By Oluwafemi Popoola
Former presidential aide, Laolu Akande, has bemoaned the abysmal level of political participation in the country saying Nigerians have performed poorly in organizing themselves by consistently engaging the leaders for good governance.
He said those in government have creatively leveraged the disengagement and disunity of the people to form a united front in engaging political leaders on issues that are critical to their welfare. This, according to him, has encouraged and fuelled the tradition of misgovernance in the country.
The veteran journalist gave the charge on Friday, November 10, 2023, while appearing as a guest analyst on Channels TV’s news documentary programme, Sunrise Daily, where he spoke on the subject of elections and voter participation in Nigeria.
According to him, “People are not involved in this (political engagement) at all; there is a dismal level of participation, you know, in our political life. And it is a sorry case because politics controls everything; it controls the economy; it controls society; it controls essentially everything. But there is a dismal level of disengagement. People are not engaged,” Akande said.
According to him, “If you look at the numbers, come on, it’s just a joke; we haven’t really gotten ourselves together as a people to understand the significance of political power. And those who are benefiting from the political dysfunction that we operate today as a country will never make any change. There’s no incentive for them to make the change; it must come from outside; it must come from the people.”
Speaking on three cardinal points he perceived as the bane of the malady in political awareness and popular participation in politics by many Nigerians, Akande shed some clarity into the issue highlighting what he thought was responsible.
He said, “There are three things that I think are important: the first one is the motivation, you know, that getting into politics. The second one that I call the level of disengagement, which is very wide. Of course, the third is reform.”
“Let me take it from the first one, which is the motivation. Why do people go into politics? Why do people seek elective offices in our country? Is it because they want to serve, really, for the most part? And I’m not saying this; it is not a blanket point, you know. Some people seek politics to serve, but for the most part, if we ask ourselves, those who seek elective political offices, do they go there to serve or for the sake of power or the sake of some other personal aggrandizement?”
“Now I don’t think it’s difficult to answer these questions because for the most part, we see as you said, it is a serious zero-sum game. The kind of demonstration and what public office has been used for, I mean, what people have turned it into shows us clearly that there is something even wrong with the motivation people get into Political offices. And that’s why some people have suggested in the past that look, maybe we need to make political office, elected office less attractive, make it less attractive. For instance, you can start part-time engagement at certain levels, you know, and we’ve done it before in this country,” Akande said.

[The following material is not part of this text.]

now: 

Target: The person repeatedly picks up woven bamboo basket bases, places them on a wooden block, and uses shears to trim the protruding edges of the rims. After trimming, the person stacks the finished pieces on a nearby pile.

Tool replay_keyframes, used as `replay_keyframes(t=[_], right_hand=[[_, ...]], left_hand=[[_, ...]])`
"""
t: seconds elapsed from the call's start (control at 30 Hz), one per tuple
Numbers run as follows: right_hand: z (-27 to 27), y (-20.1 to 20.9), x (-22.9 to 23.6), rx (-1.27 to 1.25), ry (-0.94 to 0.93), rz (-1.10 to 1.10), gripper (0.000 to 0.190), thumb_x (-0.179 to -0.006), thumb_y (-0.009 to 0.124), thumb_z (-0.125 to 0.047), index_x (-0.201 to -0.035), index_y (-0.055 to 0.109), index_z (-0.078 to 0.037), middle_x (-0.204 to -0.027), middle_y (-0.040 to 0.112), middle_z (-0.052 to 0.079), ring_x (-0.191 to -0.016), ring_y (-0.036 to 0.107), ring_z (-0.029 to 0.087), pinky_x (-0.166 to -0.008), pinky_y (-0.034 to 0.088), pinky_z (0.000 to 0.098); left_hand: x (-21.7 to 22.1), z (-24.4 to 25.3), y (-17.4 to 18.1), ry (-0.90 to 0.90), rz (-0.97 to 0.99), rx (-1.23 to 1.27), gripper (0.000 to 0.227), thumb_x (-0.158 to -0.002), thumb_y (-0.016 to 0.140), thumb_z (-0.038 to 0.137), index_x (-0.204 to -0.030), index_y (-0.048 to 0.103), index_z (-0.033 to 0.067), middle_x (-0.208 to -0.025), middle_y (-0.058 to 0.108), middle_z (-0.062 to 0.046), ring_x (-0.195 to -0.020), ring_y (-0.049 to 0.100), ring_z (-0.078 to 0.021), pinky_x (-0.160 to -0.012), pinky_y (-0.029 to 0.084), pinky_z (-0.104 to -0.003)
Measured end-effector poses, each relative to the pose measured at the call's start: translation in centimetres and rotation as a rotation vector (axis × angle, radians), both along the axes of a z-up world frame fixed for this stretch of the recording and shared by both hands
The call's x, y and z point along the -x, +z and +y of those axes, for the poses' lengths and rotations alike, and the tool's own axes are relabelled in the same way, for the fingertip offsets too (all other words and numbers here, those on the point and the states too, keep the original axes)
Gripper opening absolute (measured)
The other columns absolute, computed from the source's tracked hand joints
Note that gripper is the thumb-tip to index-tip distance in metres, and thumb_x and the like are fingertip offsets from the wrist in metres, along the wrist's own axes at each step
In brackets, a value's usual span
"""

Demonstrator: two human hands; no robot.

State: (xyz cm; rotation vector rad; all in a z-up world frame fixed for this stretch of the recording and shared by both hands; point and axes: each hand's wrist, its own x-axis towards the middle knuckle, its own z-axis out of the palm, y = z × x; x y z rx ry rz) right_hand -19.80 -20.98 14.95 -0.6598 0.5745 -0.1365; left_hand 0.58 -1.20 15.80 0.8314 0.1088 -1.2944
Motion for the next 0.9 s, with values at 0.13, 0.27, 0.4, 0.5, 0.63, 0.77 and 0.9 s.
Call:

Speaking further, he called for more effective and better organization from Nigerians, highlighting the magical powers of public opinion in a democratic society, he said, “What I think has to happen is that the people have to be better organized, the people have to be better organized. We must understand that this is a democracy and that our voices must count.”
Continuing, he said, “You know; we must understand the point about the right of a citizen; we must understand that we are governed by a constitution; we must understand that elected leaders are people that we put there.
“That level of consent has to happen; it has to happen, and when that happens, the people who are in power will get the signal; let me be very Frank with you right now, the signal that the people in power get is that look when we get here we do whatever we like; you know, we are not compelled because indeed they are not compelled.
“You have assemblies and representatives that don’t even share the sensibilities of the people. People go out and do audacious things; you know, I mean in these times when there is so much belt-tightening in terms of resources, people have the audacity to allocate N166 million each for every legislator to get an SUV, people who don’t really need it,” Akande concluded.